They are the target of billions of dollars in marketing, but the more than 5.5 million students at four-year colleges across the U.S. appear to respond to brand messages the same way they do to their more boring lectures: They're in one ear and out the other, according to a new study from marketing consultancy Brand Keys, New York.
By the time they don the cap and gown, students generally have avoided making lasting brand preferences in categories such as long-distance phone service, fast food and wireless. Overall, student respondees to Brand Keys' poll said they were unlikely to be loyal to brands in 70 percent of the categories that marketed to them in school. (As much as $300 million is spent on advertising in college media alone every year, according to Ridgewood, N.J.-based consultancy Student Marketing LLC.)
"Once they leave the rarified atmosphere of college and go out into what we laughingly call the real world, their entire environment changes," said Robert Passikoff, president of Brand Keys. "What you're seeing is a model that is describing how customer values change once they enter a new life stage."
Brand Keys generated the survey from 2,273 students and a matched sample of 2,400 graduates taken from its Customer Loyalty Index, which is collected twice a year from a pool of 16,000 regular brand users. Students from 52 schools, divided evenly between public and private, were interviewed in 17 categories during college and after graduation.
Long-distance phone carriers fared the worst in terms of loyalty: Only 1 in 12 respondents said they would remain loyal to their service. Whereas the cheapest service might have been best for the undergrads, that criterion may not apply to graduates who have more disposable income.
"They now have a wider range of options," said Passikoff. "[Long distance] is also the category, out of all 17 we looked at, that has the greatest difficulty differentiating itself in terms of brands—especially among this target audience." Verizon was the overall loyalty leader among all respondents in this category; Qwest ranked last.
Fast food was the second-poorest performer in terms of loyalty, with 1 in 10 consumers saying they would remain loyal. Late-night, low-cost fare appears to lose some of its luster once study sessions are over, said Passikoff. "Their tastes change," he said. "There is a greater emphasis placed on health. Plus, there are a lot of microwavable foods that are easy to make and actually taste good." Subway ranked first in the category; Taco Bell ranked last.

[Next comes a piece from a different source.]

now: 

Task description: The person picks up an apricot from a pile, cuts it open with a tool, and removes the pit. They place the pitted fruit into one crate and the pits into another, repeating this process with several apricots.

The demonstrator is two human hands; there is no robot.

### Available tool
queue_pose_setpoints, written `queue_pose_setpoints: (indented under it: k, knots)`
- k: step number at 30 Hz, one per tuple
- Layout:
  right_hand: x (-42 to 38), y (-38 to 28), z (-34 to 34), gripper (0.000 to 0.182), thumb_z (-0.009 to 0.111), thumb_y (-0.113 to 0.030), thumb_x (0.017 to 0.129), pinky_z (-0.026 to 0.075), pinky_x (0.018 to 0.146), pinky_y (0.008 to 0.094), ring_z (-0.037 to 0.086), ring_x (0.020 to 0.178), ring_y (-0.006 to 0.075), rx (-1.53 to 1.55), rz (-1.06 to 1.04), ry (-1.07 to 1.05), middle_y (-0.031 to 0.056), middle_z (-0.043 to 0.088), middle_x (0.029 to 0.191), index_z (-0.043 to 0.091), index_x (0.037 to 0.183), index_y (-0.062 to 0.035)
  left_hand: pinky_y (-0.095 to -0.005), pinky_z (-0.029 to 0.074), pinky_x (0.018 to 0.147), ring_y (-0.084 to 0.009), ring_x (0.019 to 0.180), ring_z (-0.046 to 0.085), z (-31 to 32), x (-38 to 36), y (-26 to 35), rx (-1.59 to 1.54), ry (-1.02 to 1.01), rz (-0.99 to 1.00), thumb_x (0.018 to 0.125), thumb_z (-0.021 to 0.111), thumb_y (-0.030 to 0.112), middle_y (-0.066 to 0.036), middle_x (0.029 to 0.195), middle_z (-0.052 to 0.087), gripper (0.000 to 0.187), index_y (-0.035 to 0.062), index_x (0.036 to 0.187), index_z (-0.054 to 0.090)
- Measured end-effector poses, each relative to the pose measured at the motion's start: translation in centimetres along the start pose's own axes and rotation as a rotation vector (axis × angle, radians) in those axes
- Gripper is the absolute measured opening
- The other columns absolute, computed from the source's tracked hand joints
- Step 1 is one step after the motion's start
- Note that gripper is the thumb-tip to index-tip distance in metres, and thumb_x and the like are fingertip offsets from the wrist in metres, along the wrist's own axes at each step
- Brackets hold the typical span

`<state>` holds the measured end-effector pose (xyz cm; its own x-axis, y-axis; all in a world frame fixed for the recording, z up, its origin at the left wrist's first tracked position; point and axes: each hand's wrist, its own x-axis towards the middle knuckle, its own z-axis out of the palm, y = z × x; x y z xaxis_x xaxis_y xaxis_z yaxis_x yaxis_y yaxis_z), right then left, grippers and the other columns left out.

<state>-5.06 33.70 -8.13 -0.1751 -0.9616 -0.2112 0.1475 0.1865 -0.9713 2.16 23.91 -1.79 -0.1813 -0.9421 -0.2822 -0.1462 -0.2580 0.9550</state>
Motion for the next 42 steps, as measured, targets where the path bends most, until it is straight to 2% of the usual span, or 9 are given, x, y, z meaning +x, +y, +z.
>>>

Wireless service and mobile phone makers find only 1 in 9 customers saying they will be loyal after graduation. "They may be more interested in a good connection rather than just price," said Passikoff. "It's a technology thing as well. These are the early adopters that are interested more in technology than the brand itself. This is the audience that made camera phones and text messaging a success." Verizon Wireless and Samsung Mobile Phones ranked first in their respective categories.
The most stable categories, meanwhile, are computers and online book/music sites, with half of respondents saying they will remain brand loyal. "Generally, the technology companies are ahead of the curve. They take the lead and drive consumer need," said Passikoff. "Dell and Apple are the two loyalty leaders in the category, because of their ability to innovate." Amazon.com was the No. 1 e-commerce site.
Credit cards, snacks and beer also scored well. "Credit cards just stay in your wallet. There's no big change, unlike banks, which are local in nature," Passikoff said. "Plus, there are only a limited number of providers. Consumers are less likely to make their decision based on brand and more likely to focus on their continuity programs like air miles."